13 agosto 2024 * William De Biasi
Cenni storici
Il complesso si inseriva in una rete psichiatrica più ampia, legata anche all’Ospedale “Paolo Pini” di Milano. Negli anni '50 e '60, la struttura di Garbagnate serviva per ospitare pazienti cronici, spesso internati per motivi che oggi ci sembrerebbero assurdi: depressione post-partum, disturbi alimentari, crisi nervose, o semplici comportamenti giudicati “non conformi”.
🧠 Il suo utilizzo
Il manicomio era organizzato come una piccola cittadella della sofferenza: lunghi corridoi, reparti separati per uomini e donne, sale d’attesa, ambulatori, cucine, dormitori. I pazienti trascorrevano le giornate tra terapie farmacologiche pesanti, momenti di isolamento, e tentativi di “rieducazione” che spesso rasentavano la coercizione.
Molti venivano dimenticati lì. Alcuni vivevano tra quelle mura per decenni. Per loro, il manicomio non era solo un luogo di cura: era diventato casa, prigione e mondo.
📜 Una riflessione sull’epoca dei manicomi
L’Italia, come gran parte dell’Europa, ha attraversato un lungo periodo in cui il disagio psichico veniva allontanato e occultato. Il manicomio era la risposta a un problema che faceva paura e imbarazzo, e la società preferiva non vedere.
Poi, negli anni Settanta, qualcosa cambiò. Il movimento anti-istituzionale guidato da Franco Basaglia fece emergere l’urgenza di una rivoluzione culturale. Nel 1978, con la Legge 180, l’Italia fu il primo paese al mondo a chiudere i manicomi. Ma non bastò una legge per chiudere anche le ferite.
📉 Il progressivo abbandono
Dopo la riforma, la struttura di Garbagnate visse anni di incertezza. Alcuni reparti vennero chiusi subito, altri trasformati in spazi per la psichiatria leggera o in magazzini. Ma il destino era segnato: la struttura fu abbandonata definitivamente tra gli anni ’90 e i primi 2000.
Da allora, il silenzio ha preso il posto delle grida, degli echi metallici delle porte blindate, delle voci che nessuno voleva ascoltare. I muri si sono riempiti di muschio, le finestre si sono frantumate, e la vegetazione ha iniziato a reclamare ciò che l’uomo ha lasciato andare.
🏚️ Situazione odierna
Oggi, l’ex manicomio di Garbagnate è completamente abbandonato. Alcuni edifici sono pericolanti, altri conservano ancora letti arrugginiti, sedie da contenimento, brandine, cartelle cliniche smarrite.
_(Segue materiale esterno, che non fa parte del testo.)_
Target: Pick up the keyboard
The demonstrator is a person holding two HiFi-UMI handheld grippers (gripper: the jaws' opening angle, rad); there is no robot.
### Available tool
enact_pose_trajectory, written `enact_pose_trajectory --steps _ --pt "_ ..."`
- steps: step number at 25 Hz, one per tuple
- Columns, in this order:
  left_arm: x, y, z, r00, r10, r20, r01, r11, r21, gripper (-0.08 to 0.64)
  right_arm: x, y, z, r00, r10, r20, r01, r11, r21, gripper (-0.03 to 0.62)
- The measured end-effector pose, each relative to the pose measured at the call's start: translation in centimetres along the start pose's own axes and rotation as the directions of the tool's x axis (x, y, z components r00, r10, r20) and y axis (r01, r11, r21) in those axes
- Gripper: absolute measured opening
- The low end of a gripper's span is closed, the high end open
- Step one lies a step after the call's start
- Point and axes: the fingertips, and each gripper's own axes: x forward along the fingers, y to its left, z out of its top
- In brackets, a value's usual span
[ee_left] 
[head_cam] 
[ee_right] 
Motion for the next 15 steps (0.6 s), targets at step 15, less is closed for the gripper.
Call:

Tutto è sospeso, come se il tempo si fosse fermato in un istante di dimenticanza collettiva.
Il sito è diventato una meta discreta per gli esploratori urbani, fotografi e appassionati di luoghi dimenticati. Ma l’accesso è illegale, pericoloso e non privo di rischi. I muri parlano, ma solo a chi sa ascoltare senza far rumore.
🤔 Riflessioni
Entrare in un ex manicomio non è come visitare una fabbrica dismessa o una casa abbandonata. Qui si respira il peso della sofferenza umana, il peso della solitudine istituzionalizzata. Ogni parete graffiata, ogni letto vuoto, ogni finestra spaccata racconta una storia che non ha avuto il diritto di essere ascoltata.
Esplorare non è solo documentare: è raccogliere brandelli di memoria e restituirli alla collettività. È ricordare che per anni abbiamo preferito rinchiudere ciò che non riuscivamo a capire. E forse oggi, davanti a quei muri scrostati, possiamo imparare ad avere più compassione, più ascolto, e meno paura.